Thermodynamic Relaxation Drives Expulsion in Giant Unilamellar Vesicles

TL;DR

This study explores how thermodynamic relaxation causes internal vesicles to be expelled from giant unilamellar vesicles during phase transitions, revealing universal relaxation dynamics with a characteristic timescale of 4-5 seconds.

Contribution

It introduces a thermodynamic model describing vesicle expulsion during phase transition, demonstrating universal relaxation behavior in GUVs.

Findings

Vesicle expulsion occurs with ~25% area decrease during phase transition.

Relaxation dynamics follow an Onsager-like thermodynamic model.

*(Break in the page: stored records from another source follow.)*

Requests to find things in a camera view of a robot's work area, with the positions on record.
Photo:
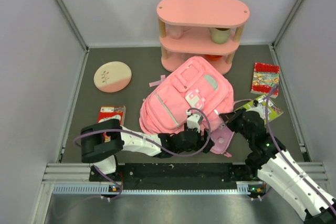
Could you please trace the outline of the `green book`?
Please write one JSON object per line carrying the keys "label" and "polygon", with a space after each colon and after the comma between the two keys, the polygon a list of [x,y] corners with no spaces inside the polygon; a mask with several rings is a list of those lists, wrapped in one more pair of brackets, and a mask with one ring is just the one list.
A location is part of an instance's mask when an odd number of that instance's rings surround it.
{"label": "green book", "polygon": [[[243,103],[243,105],[238,106],[235,110],[244,108],[247,111],[255,111],[251,108],[253,106],[253,101],[254,100],[252,100],[252,99],[243,99],[243,100],[235,101],[234,105],[239,105],[239,104]],[[266,118],[268,118],[268,122],[271,122],[272,120],[280,117],[283,114],[283,110],[281,108],[279,108],[271,99],[269,99],[269,101],[268,101],[267,113],[266,113],[266,110],[265,110],[264,113],[259,112],[259,111],[255,111],[255,112],[259,113],[260,117],[262,119],[264,119],[265,124],[267,123]]]}

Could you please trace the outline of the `pink student backpack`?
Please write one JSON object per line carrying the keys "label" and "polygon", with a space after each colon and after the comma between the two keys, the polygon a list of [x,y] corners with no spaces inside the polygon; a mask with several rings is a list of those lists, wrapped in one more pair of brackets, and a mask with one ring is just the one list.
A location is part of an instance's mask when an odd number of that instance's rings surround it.
{"label": "pink student backpack", "polygon": [[173,71],[144,99],[139,124],[146,134],[178,133],[187,120],[187,110],[202,110],[201,129],[211,131],[223,121],[221,113],[234,108],[230,82],[206,59],[194,56]]}

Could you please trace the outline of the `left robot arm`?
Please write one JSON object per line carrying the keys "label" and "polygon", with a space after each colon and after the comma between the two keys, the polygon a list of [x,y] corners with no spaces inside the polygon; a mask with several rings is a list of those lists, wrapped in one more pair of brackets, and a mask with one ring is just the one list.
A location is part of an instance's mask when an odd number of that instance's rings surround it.
{"label": "left robot arm", "polygon": [[177,134],[144,134],[127,129],[117,119],[82,128],[74,143],[81,148],[81,161],[96,166],[107,180],[114,180],[119,174],[115,154],[121,151],[155,158],[189,157],[208,153],[214,146],[208,129],[184,126]]}

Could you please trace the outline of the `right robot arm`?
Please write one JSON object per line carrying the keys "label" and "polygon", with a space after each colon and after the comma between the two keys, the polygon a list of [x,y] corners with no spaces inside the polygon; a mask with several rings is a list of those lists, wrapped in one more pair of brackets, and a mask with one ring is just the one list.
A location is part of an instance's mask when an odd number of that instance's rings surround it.
{"label": "right robot arm", "polygon": [[335,197],[322,189],[292,158],[284,145],[266,129],[257,111],[239,109],[219,117],[248,142],[251,153],[245,174],[275,190],[304,223],[335,223]]}

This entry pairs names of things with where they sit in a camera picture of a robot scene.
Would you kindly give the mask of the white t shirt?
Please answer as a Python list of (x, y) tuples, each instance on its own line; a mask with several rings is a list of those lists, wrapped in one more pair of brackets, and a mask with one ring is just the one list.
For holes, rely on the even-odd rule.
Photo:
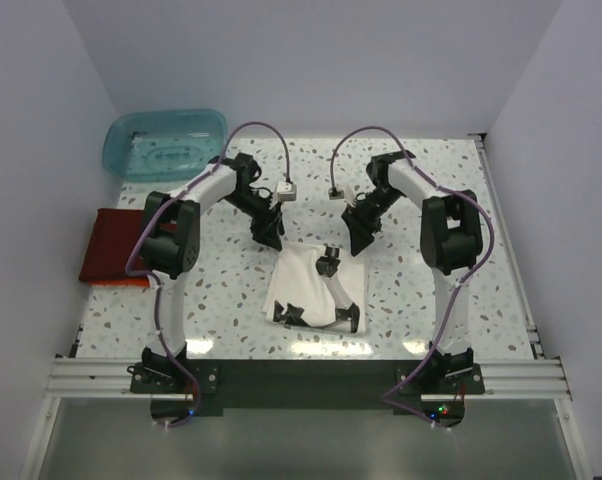
[(348, 250), (285, 242), (262, 312), (279, 325), (363, 335), (367, 264)]

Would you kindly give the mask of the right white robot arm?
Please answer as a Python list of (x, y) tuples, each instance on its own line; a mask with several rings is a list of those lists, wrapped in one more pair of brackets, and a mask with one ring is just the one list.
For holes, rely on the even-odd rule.
[(435, 331), (423, 365), (401, 381), (450, 392), (474, 366), (469, 334), (469, 279), (483, 250), (480, 210), (471, 190), (438, 190), (400, 152), (372, 157), (366, 173), (374, 189), (342, 214), (350, 251), (360, 254), (381, 230), (381, 217), (399, 199), (421, 209), (420, 252), (435, 286)]

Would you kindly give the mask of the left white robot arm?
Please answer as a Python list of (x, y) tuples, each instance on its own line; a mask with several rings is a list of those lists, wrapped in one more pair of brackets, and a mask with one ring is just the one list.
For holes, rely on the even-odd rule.
[(252, 187), (260, 175), (261, 168), (250, 155), (215, 157), (190, 183), (170, 193), (154, 191), (146, 198), (143, 230), (133, 253), (142, 259), (155, 291), (154, 338), (144, 348), (141, 362), (166, 392), (181, 390), (188, 380), (183, 309), (189, 274), (200, 254), (201, 216), (226, 201), (250, 218), (256, 243), (282, 249), (281, 204), (272, 193), (263, 197)]

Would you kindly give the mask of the teal plastic bin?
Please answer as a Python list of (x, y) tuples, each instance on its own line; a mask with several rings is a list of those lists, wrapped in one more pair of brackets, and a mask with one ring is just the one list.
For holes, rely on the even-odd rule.
[(185, 181), (220, 154), (227, 135), (227, 121), (216, 110), (127, 114), (107, 132), (102, 167), (132, 183)]

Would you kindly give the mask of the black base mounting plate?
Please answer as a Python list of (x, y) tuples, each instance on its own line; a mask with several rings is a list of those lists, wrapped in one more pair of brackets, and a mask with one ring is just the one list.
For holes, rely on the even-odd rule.
[(184, 375), (167, 360), (153, 370), (127, 368), (130, 391), (151, 398), (155, 420), (220, 416), (229, 409), (375, 410), (392, 387), (395, 413), (420, 411), (435, 421), (461, 420), (464, 400), (485, 393), (478, 365), (455, 377), (415, 360), (188, 360)]

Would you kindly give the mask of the folded dark red shirt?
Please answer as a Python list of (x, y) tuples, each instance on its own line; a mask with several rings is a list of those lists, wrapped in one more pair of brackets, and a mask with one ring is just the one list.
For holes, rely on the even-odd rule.
[(143, 211), (100, 208), (88, 242), (79, 281), (137, 278), (126, 264), (143, 228)]

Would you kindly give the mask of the aluminium extrusion rail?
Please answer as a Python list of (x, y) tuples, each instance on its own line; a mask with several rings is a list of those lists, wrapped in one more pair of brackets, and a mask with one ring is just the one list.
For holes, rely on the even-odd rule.
[[(131, 395), (130, 359), (59, 358), (44, 390), (53, 398), (124, 398)], [(567, 400), (572, 397), (560, 360), (481, 360), (490, 399)]]

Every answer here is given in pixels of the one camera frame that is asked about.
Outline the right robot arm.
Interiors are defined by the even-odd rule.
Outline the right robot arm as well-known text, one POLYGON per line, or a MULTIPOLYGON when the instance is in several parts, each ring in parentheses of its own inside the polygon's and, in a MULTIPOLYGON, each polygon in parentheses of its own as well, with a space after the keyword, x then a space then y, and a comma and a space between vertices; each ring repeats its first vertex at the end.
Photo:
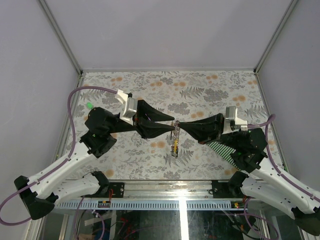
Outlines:
POLYGON ((237 109, 227 108, 225 114, 192 122, 180 122, 200 144, 220 144, 234 149, 230 153, 238 172, 229 180, 228 192, 233 197, 242 194, 253 197, 282 211, 303 231, 320 234, 320 192, 285 170, 272 159, 268 145, 268 125, 274 120, 249 124, 238 117, 237 109))

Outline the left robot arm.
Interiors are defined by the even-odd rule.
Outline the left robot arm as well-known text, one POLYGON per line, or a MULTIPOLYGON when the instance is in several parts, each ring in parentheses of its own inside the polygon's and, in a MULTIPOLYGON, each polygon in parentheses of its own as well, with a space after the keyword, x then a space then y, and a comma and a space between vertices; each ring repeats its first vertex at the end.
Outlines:
POLYGON ((90 172, 78 180, 68 181, 68 176, 106 154, 117 141, 113 133, 135 131, 143 139, 152 139, 174 130, 173 126, 164 123, 173 120, 174 117, 151 107, 144 100, 133 101, 128 118, 94 107, 85 121, 88 131, 73 143, 68 154, 33 176, 21 175, 14 180, 30 218, 41 219, 56 205, 77 197, 105 197, 110 192, 110 182, 101 171, 90 172))

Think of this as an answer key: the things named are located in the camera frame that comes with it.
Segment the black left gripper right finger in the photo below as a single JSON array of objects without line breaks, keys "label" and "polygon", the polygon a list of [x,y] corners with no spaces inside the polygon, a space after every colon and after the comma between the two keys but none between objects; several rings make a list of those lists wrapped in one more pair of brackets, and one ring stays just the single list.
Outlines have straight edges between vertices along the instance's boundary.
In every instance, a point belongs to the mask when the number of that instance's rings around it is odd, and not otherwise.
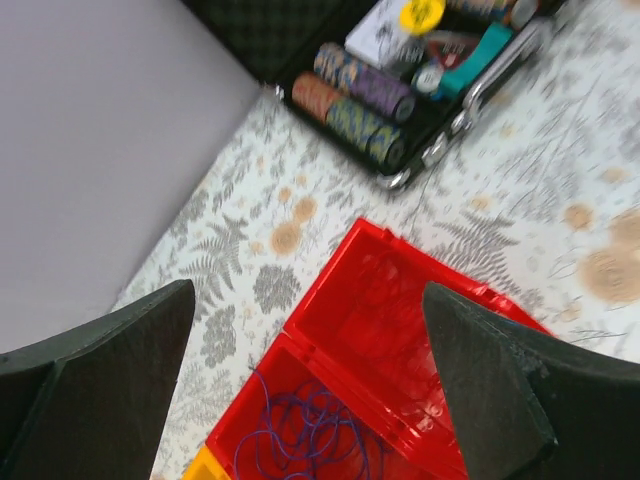
[{"label": "black left gripper right finger", "polygon": [[511,321],[434,282],[422,308],[470,478],[638,478],[638,364]]}]

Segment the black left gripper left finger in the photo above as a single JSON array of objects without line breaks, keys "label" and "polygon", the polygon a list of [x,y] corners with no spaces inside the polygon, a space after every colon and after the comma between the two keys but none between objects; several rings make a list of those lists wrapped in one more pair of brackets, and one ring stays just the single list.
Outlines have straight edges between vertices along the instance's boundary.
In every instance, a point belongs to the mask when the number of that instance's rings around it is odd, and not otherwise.
[{"label": "black left gripper left finger", "polygon": [[2,354],[2,478],[149,478],[194,312],[178,280]]}]

Relaxation times are consistently between 4-5 seconds.

Abstract

We investigated the thermodynamic relaxation of giant unilamellar vesicles (GUVs) which contained small vesicles within their interior. Quenching these vesicles from their fluid phase (T>Tm) through the phase transition in the gel state (T<Tm) drives the inner vesicles to be expelled from the larger mother vesicle via the accompanying decrease in vesicle area by ~25% which forces a pore to open in the mother vesicle. We demonstrate that the proceeding time evolution of the resulting efflux follows the relaxation of the membrane area and describe the entire relaxation process using an Onsager-like nonequilibrium thermodynamics ansatz. As a consequence of the volume efflux internal vesicles are expelled from the mother vesicle. Although complete sealing of the pore may occur during the expulsion, the global relaxation dynamics is conserved. Finally, comparison of these results to morphological relaxation phenomena found in earlier studies reveals a universal relaxation behaviour in GUVs. When quenched from the fluid to gel phase the typical time scale of relaxation shows little variation and ranges between 4-5 seconds.